**TO DO:** An exact copy of every record is needed, with all pictures omitted.

**EXERCISE INPUTS:**
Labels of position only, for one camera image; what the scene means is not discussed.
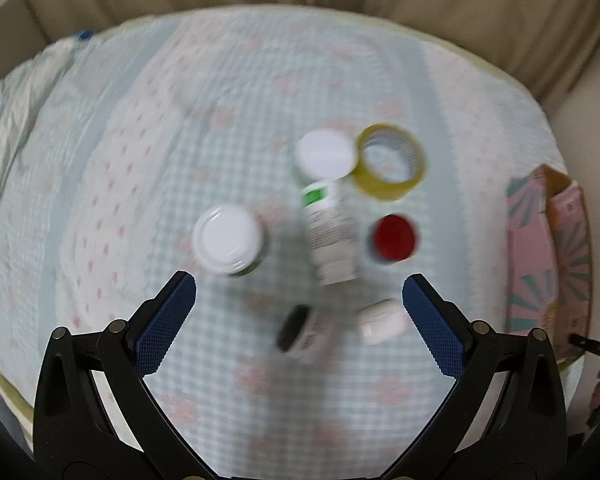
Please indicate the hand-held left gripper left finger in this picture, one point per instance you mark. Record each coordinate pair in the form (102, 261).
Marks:
(165, 320)

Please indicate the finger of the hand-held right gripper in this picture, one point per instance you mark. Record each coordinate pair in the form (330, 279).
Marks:
(590, 344)

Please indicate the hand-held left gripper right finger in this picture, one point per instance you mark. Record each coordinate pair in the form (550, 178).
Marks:
(432, 325)

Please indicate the white lid jar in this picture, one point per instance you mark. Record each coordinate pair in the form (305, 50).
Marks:
(227, 247)

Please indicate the pink printed cardboard box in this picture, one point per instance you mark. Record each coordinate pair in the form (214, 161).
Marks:
(547, 255)

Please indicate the small white bottle black cap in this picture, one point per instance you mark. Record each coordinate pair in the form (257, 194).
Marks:
(305, 332)

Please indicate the tall white bottle green label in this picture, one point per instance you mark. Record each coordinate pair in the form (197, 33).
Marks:
(327, 200)

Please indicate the small white case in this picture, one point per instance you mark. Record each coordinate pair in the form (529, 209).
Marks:
(382, 324)

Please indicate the red lid jar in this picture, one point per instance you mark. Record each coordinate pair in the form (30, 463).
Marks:
(394, 241)

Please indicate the yellow tape roll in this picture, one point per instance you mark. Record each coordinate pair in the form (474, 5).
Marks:
(391, 180)

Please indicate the pale green bed sheet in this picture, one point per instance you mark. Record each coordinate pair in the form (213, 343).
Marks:
(10, 405)

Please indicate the pale blue checked blanket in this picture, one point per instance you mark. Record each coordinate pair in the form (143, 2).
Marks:
(240, 90)

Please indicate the pale satin quilt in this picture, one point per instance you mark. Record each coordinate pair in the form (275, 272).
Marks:
(17, 110)

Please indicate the small blue clip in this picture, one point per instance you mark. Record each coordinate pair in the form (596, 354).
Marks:
(82, 35)

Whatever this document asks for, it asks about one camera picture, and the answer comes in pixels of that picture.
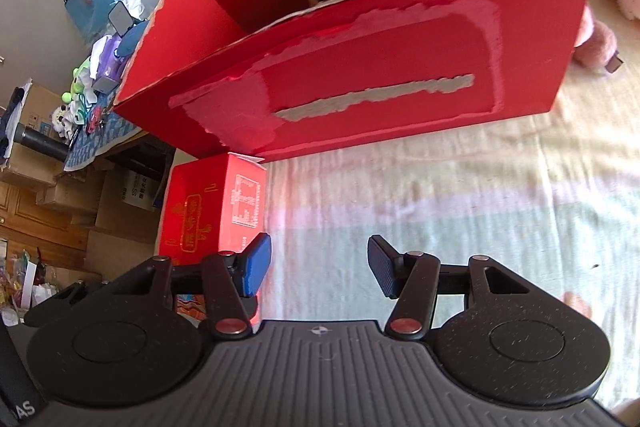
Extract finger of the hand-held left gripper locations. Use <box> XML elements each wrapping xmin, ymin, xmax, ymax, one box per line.
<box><xmin>24</xmin><ymin>282</ymin><xmax>108</xmax><ymax>328</ymax></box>

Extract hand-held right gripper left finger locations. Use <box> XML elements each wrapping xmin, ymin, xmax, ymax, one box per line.
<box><xmin>107</xmin><ymin>233</ymin><xmax>273</xmax><ymax>342</ymax></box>

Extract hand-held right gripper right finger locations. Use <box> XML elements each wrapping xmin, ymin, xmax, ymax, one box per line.
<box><xmin>367</xmin><ymin>235</ymin><xmax>531</xmax><ymax>342</ymax></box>

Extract small red printed box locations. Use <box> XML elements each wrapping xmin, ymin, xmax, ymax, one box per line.
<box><xmin>159</xmin><ymin>152</ymin><xmax>266</xmax><ymax>328</ymax></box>

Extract large red cardboard box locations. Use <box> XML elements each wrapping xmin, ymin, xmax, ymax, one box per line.
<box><xmin>114</xmin><ymin>0</ymin><xmax>596</xmax><ymax>164</ymax></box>

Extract pile of colourful packets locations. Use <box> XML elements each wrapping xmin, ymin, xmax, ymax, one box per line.
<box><xmin>0</xmin><ymin>249</ymin><xmax>57</xmax><ymax>328</ymax></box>

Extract wooden cabinet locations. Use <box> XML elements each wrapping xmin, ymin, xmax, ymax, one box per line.
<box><xmin>0</xmin><ymin>182</ymin><xmax>96</xmax><ymax>269</ymax></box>

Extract brown cardboard box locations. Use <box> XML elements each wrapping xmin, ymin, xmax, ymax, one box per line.
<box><xmin>0</xmin><ymin>79</ymin><xmax>66</xmax><ymax>188</ymax></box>
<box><xmin>37</xmin><ymin>172</ymin><xmax>106</xmax><ymax>217</ymax></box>
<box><xmin>87</xmin><ymin>167</ymin><xmax>168</xmax><ymax>258</ymax></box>

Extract pastel bear printed blanket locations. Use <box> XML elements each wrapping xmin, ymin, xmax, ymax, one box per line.
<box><xmin>252</xmin><ymin>2</ymin><xmax>640</xmax><ymax>413</ymax></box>

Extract black cylinder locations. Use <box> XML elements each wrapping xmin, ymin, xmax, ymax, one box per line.
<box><xmin>15</xmin><ymin>124</ymin><xmax>71</xmax><ymax>162</ymax></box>

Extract blue patterned tablecloth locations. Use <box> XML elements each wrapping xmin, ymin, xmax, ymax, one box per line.
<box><xmin>62</xmin><ymin>107</ymin><xmax>147</xmax><ymax>172</ymax></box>

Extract white small plush toys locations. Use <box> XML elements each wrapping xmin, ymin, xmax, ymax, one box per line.
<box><xmin>50</xmin><ymin>102</ymin><xmax>86</xmax><ymax>138</ymax></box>

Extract red key bunch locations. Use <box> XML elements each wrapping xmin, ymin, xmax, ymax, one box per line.
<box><xmin>85</xmin><ymin>104</ymin><xmax>108</xmax><ymax>132</ymax></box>

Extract green frog toy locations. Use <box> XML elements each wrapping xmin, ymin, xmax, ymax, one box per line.
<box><xmin>62</xmin><ymin>57</ymin><xmax>96</xmax><ymax>102</ymax></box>

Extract purple white toy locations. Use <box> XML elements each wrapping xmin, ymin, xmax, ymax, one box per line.
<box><xmin>92</xmin><ymin>34</ymin><xmax>126</xmax><ymax>80</ymax></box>

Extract blue oval case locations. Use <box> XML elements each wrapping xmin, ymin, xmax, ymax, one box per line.
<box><xmin>117</xmin><ymin>21</ymin><xmax>151</xmax><ymax>55</ymax></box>

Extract small grey device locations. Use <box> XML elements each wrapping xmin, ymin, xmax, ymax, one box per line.
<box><xmin>107</xmin><ymin>1</ymin><xmax>138</xmax><ymax>35</ymax></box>

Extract pink fluffy plush toy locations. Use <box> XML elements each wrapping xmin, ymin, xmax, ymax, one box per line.
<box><xmin>572</xmin><ymin>4</ymin><xmax>618</xmax><ymax>68</ymax></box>

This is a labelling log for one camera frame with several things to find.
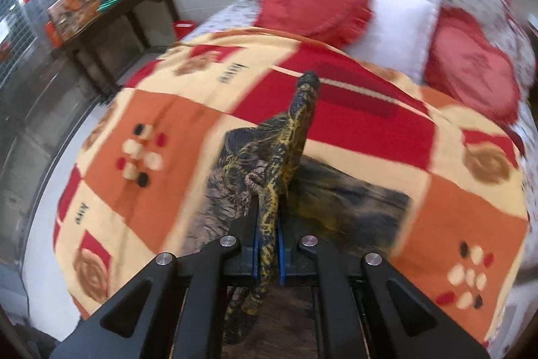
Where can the red bucket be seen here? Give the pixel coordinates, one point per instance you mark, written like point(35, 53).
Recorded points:
point(184, 24)

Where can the green bundle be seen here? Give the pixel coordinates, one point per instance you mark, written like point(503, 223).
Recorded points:
point(110, 1)

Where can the dark yellow patterned garment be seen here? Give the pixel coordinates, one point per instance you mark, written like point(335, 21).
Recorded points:
point(269, 157)

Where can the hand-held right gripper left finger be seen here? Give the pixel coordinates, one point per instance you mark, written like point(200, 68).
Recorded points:
point(248, 249)

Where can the white pillow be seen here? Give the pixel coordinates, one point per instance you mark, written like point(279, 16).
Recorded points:
point(395, 22)

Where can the orange printed box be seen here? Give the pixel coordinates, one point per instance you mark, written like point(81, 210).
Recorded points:
point(71, 12)

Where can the red fringed cushion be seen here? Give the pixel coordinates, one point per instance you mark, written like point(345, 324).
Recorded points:
point(311, 1)
point(470, 64)

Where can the orange red patchwork blanket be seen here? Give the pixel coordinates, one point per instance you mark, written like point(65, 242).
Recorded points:
point(176, 123)

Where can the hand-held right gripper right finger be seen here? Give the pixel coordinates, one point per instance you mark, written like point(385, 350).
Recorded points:
point(291, 254)

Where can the dark wooden side table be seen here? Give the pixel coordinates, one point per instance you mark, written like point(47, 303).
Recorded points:
point(122, 26)

**WRITTEN RESPONSE:**
Labels of position only, for one camera image; what the scene means is not discussed.
Please indicate the hand-held left gripper left finger in this picture, one point per instance you mark. Record each coordinate pair in the form (102, 261).
Marks:
(165, 320)

Please indicate the finger of the hand-held right gripper in this picture, one point per instance you mark. Record each coordinate pair in the form (330, 279).
Marks:
(590, 344)

Please indicate the hand-held left gripper right finger in this picture, one point per instance you mark. Record each coordinate pair in the form (550, 178).
Marks:
(432, 325)

Please indicate the white lid jar in this picture, one point per instance you mark. Record each coordinate pair in the form (305, 50).
Marks:
(227, 247)

Please indicate the pink printed cardboard box in this picture, one point per instance you mark. Record each coordinate pair in the form (214, 161).
Marks:
(547, 255)

Please indicate the small white bottle black cap in this picture, one point per instance you mark. Record each coordinate pair in the form (257, 194).
Marks:
(305, 332)

Please indicate the tall white bottle green label in this picture, one point per instance you mark. Record each coordinate pair in the form (197, 33).
Marks:
(327, 200)

Please indicate the small white case in this picture, one point per instance you mark. Record each coordinate pair in the form (529, 209).
Marks:
(382, 324)

Please indicate the red lid jar in this picture, one point per instance you mark. Record each coordinate pair in the form (30, 463).
Marks:
(394, 241)

Please indicate the yellow tape roll in this picture, one point per instance you mark. Record each coordinate pair in the form (474, 5).
Marks:
(391, 180)

Please indicate the pale green bed sheet in this picture, one point per instance you mark. Record each coordinate pair in the form (213, 343).
Marks:
(10, 405)

Please indicate the pale blue checked blanket in this picture, one point per instance you mark. Record each coordinate pair in the form (143, 2).
Marks:
(240, 90)

Please indicate the pale satin quilt in this picture, one point per instance you mark. Record each coordinate pair in the form (275, 272).
Marks:
(17, 110)

Please indicate the small blue clip in this picture, one point per instance you mark. Record each coordinate pair in the form (596, 354).
Marks:
(82, 35)

Whatever this document asks for, it asks about one camera picture, and the answer comes in pixels of that picture.
Extract finger of the hand-held left gripper locations. Use <box> XML elements each wrapping xmin, ymin, xmax, ymax, one box per line.
<box><xmin>24</xmin><ymin>282</ymin><xmax>108</xmax><ymax>328</ymax></box>

Extract hand-held right gripper left finger locations. Use <box> XML elements each wrapping xmin, ymin, xmax, ymax, one box per line.
<box><xmin>107</xmin><ymin>233</ymin><xmax>273</xmax><ymax>342</ymax></box>

Extract hand-held right gripper right finger locations. Use <box> XML elements each wrapping xmin, ymin, xmax, ymax, one box per line.
<box><xmin>367</xmin><ymin>235</ymin><xmax>531</xmax><ymax>342</ymax></box>

Extract small red printed box locations. Use <box> XML elements each wrapping xmin, ymin, xmax, ymax, one box per line.
<box><xmin>159</xmin><ymin>152</ymin><xmax>266</xmax><ymax>328</ymax></box>

Extract large red cardboard box locations. Use <box> XML elements each wrapping xmin, ymin, xmax, ymax, one box per line.
<box><xmin>114</xmin><ymin>0</ymin><xmax>596</xmax><ymax>164</ymax></box>

Extract pile of colourful packets locations. Use <box> XML elements each wrapping xmin, ymin, xmax, ymax, one box per line.
<box><xmin>0</xmin><ymin>249</ymin><xmax>57</xmax><ymax>328</ymax></box>

Extract wooden cabinet locations. Use <box> XML elements each wrapping xmin, ymin, xmax, ymax, one box per line.
<box><xmin>0</xmin><ymin>182</ymin><xmax>96</xmax><ymax>269</ymax></box>

Extract brown cardboard box locations. Use <box> XML elements each wrapping xmin, ymin, xmax, ymax, one box per line.
<box><xmin>0</xmin><ymin>79</ymin><xmax>66</xmax><ymax>188</ymax></box>
<box><xmin>37</xmin><ymin>172</ymin><xmax>106</xmax><ymax>217</ymax></box>
<box><xmin>87</xmin><ymin>167</ymin><xmax>168</xmax><ymax>258</ymax></box>

Extract pastel bear printed blanket locations. Use <box> XML elements each wrapping xmin, ymin, xmax, ymax, one box per line.
<box><xmin>252</xmin><ymin>2</ymin><xmax>640</xmax><ymax>413</ymax></box>

Extract black cylinder locations. Use <box> XML elements each wrapping xmin, ymin, xmax, ymax, one box per line.
<box><xmin>15</xmin><ymin>124</ymin><xmax>71</xmax><ymax>162</ymax></box>

Extract blue patterned tablecloth locations. Use <box> XML elements each wrapping xmin, ymin, xmax, ymax, one box per line.
<box><xmin>62</xmin><ymin>107</ymin><xmax>147</xmax><ymax>172</ymax></box>

Extract white small plush toys locations. Use <box> XML elements each wrapping xmin, ymin, xmax, ymax, one box per line.
<box><xmin>50</xmin><ymin>102</ymin><xmax>86</xmax><ymax>138</ymax></box>

Extract red key bunch locations. Use <box> XML elements each wrapping xmin, ymin, xmax, ymax, one box per line.
<box><xmin>85</xmin><ymin>104</ymin><xmax>108</xmax><ymax>132</ymax></box>

Extract green frog toy locations. Use <box> XML elements each wrapping xmin, ymin, xmax, ymax, one box per line.
<box><xmin>62</xmin><ymin>57</ymin><xmax>96</xmax><ymax>102</ymax></box>

Extract purple white toy locations. Use <box> XML elements each wrapping xmin, ymin, xmax, ymax, one box per line.
<box><xmin>92</xmin><ymin>34</ymin><xmax>126</xmax><ymax>80</ymax></box>

Extract blue oval case locations. Use <box> XML elements each wrapping xmin, ymin, xmax, ymax, one box per line.
<box><xmin>117</xmin><ymin>21</ymin><xmax>151</xmax><ymax>55</ymax></box>

Extract small grey device locations. Use <box> XML elements each wrapping xmin, ymin, xmax, ymax, one box per line.
<box><xmin>107</xmin><ymin>1</ymin><xmax>138</xmax><ymax>35</ymax></box>

Extract pink fluffy plush toy locations. Use <box> XML elements each wrapping xmin, ymin, xmax, ymax, one box per line.
<box><xmin>572</xmin><ymin>4</ymin><xmax>618</xmax><ymax>68</ymax></box>

This is a labelling log for one camera frame with several things to find.
Where can the red bucket be seen here? Give the pixel coordinates, one point per instance you mark, written like point(35, 53).
Recorded points:
point(184, 24)

Where can the green bundle be seen here? Give the pixel coordinates, one point per instance you mark, written like point(503, 223).
Recorded points:
point(110, 1)

Where can the dark yellow patterned garment be seen here? Give the pixel coordinates, one point per instance you mark, written like point(335, 21).
Recorded points:
point(269, 157)

Where can the hand-held right gripper left finger be seen here? Give the pixel coordinates, one point per instance you mark, written like point(200, 68).
Recorded points:
point(248, 249)

Where can the white pillow be seen here? Give the pixel coordinates, one point per instance you mark, written like point(279, 16).
Recorded points:
point(395, 22)

Where can the orange printed box be seen here? Give the pixel coordinates, one point per instance you mark, written like point(81, 210).
Recorded points:
point(71, 12)

Where can the red fringed cushion be seen here? Give the pixel coordinates, one point per instance you mark, written like point(345, 324).
Recorded points:
point(311, 1)
point(470, 64)

Where can the orange red patchwork blanket be seen here? Give the pixel coordinates, one point per instance you mark, written like point(65, 242).
Recorded points:
point(176, 123)

Where can the hand-held right gripper right finger be seen here? Give the pixel coordinates, one point per instance you mark, written like point(385, 350).
Recorded points:
point(291, 254)

Where can the dark wooden side table be seen here? Give the pixel coordinates, one point per instance you mark, written like point(47, 303).
Recorded points:
point(122, 26)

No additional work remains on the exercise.